Miller moves on to question those near the docks, and gets a whole bunch of information!
* Khadabit is happy where he is, and extorting his father.
* There's a devil named Kasabeel under Whark.
* Tarqin Sorrinash, son of Avimar Sorrinash, is the highest ranking pirate attending besides Whark, and a slight rival to her.
* There's a dragon on the island, in the volcano

The others gather some more information, and Ol' Koot goes to a table in the den with a large crowd. A weird fish person, who he learns is called Dagruth, is playing against a pirate captain in a complicated and strategic card game. Koot picks up a large amount in only minutes of watching, being a genius, but annoys Dagruth in the process, especially when he points out a suboptimal play. He will later learn Dagruth is Whark's right-hand man/man-fish. Whoops.

The information gathering here was great fun. The DCs were frequently 15+ points below those recommended, and the game benefited hugely from it. These are top agents, if they look for specific information, they get it, and frequently crit succeed, surpassing expectations in basic tasks like rumour recon. Interestingly, they didn't ask about Necerion, but they certainly ended up with a variety of leads to go on. Miller's feat to gather twice as much information definitely was nice.

The Ship Graveyard
They rested, then woke up with a full free day between them and the gala. They planned for a bit, and with disguises and stealth headed north to the Ship Graveyard as it had piqued their interest. Their scout found signs of supernatural activity, and decided to approach confidently, as a group. The ghosts haunting a shipwreck here tried to scare them! They all passed the DC 14 Will Save, including one person passing on a 2. That felt awesome. They're top agents, and this is just your average pirate ghost. Realising they're not easily scared, the ghost talked to them, laughed, got on, and invited them all in. Ol' Koot used his Inventor Feat and Alchemy Reagents to make Ghost Touch Booze. There's no rules for this... but of course I allowed that? What a cool use of class features. With this, the ghosts were extremely open with information and chatting. They're actually not from here or bound here at all - they're visiting too! They're rare passengers aboard the Kelpie's Wrath, on the island while it circles about, until the Gala is ended and the Kelpie goes elsewhere, and then eventually has enough of them and they find a different ship to haunt. The pirate ghosts in the ship here mention two ghosts that aren't present: Rotten Gokkle, a no-good scoundrel who's trying to steal Whark's loot by floating through the volcano, and his opposite, Sir Reginald, a ghost who believes things like hiding form sunlight, floating, and passing through walls are unseemly, and considers himself a perfect gentleman to the extent he's inviting himself to the Gala - where fancy people belong. After much fun roleplay, the group leaves to find Reginald who they were told is nearby, practising running through patches of sunlight.

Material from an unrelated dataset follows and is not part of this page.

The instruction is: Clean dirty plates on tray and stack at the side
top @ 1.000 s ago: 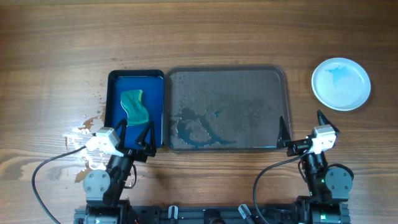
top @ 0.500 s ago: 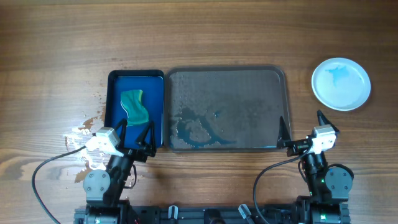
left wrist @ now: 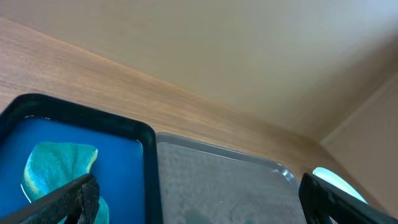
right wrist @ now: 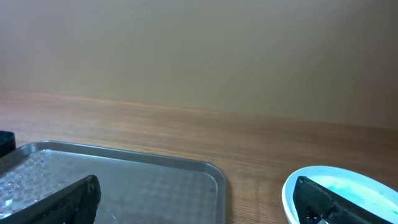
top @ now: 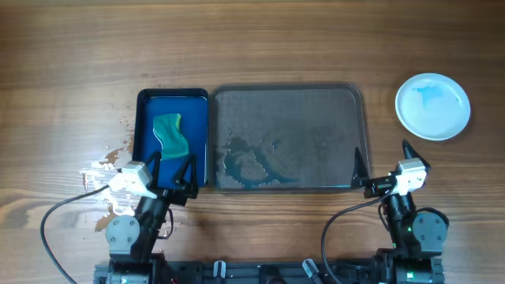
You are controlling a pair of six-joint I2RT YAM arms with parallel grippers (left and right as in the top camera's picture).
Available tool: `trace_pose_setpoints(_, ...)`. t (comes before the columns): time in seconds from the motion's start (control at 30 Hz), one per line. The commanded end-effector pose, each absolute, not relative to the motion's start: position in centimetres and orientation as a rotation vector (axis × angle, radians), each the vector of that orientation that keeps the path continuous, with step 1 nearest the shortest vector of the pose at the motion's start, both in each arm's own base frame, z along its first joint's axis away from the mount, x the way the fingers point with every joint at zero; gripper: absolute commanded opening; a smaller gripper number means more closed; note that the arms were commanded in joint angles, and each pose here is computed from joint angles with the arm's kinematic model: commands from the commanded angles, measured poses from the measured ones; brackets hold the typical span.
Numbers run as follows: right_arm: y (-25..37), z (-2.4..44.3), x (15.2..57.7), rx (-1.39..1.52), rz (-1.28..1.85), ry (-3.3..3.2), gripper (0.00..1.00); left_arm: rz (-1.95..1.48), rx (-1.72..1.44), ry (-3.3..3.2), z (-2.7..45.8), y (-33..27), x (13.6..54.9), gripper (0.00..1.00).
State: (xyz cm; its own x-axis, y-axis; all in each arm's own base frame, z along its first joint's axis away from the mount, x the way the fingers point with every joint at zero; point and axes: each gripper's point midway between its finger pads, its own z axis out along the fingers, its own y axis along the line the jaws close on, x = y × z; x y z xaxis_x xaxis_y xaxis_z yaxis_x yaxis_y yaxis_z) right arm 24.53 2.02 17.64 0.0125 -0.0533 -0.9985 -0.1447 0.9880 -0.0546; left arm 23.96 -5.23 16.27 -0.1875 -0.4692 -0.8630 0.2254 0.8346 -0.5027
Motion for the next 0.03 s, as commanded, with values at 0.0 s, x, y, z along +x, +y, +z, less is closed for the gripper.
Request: trace_pose_setpoints(0.0,1.95,17.79,24.51,-0.149,0.075,1.552,1.00,-0.612,-0.169,1.647,16.26,-5.23,23.90,1.00)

Tons of good stuff happened here. The players felt strong, they used class features in interesting ways, the RP was good, and it advanced things. Also, lots of puns and wordplay.

They find Reginald. He's dressed as fancily as can be. Twirly moustache, tricorne, big old naval officer coat covered in medals and ribbons. He speaks in the most absurd attempt at being dignified, and sounds a prat for it. The group sees through the fact he's not a natural noble, but respect he's putting effort into it. They talk to him for... a long time. They get information about Gokkle, and about Reginald's plans for the gala. Eventually, they convince Reginald to go to Whark and get her to stop Gokkle sneaking in and stealing anything. Reginald is mercilessly mocked without ever noticing it, and at one point begins pulling out his poorly written, entirely falsified, and incorporeal memoirs out of hammerspace. These can be interacted with thanks to Mage Hand existing, which I found amusing. After deciding to meet back later, so someone could make a novel of his fantastic life, the group leaves Reginald for the day, and heads towards the oracles.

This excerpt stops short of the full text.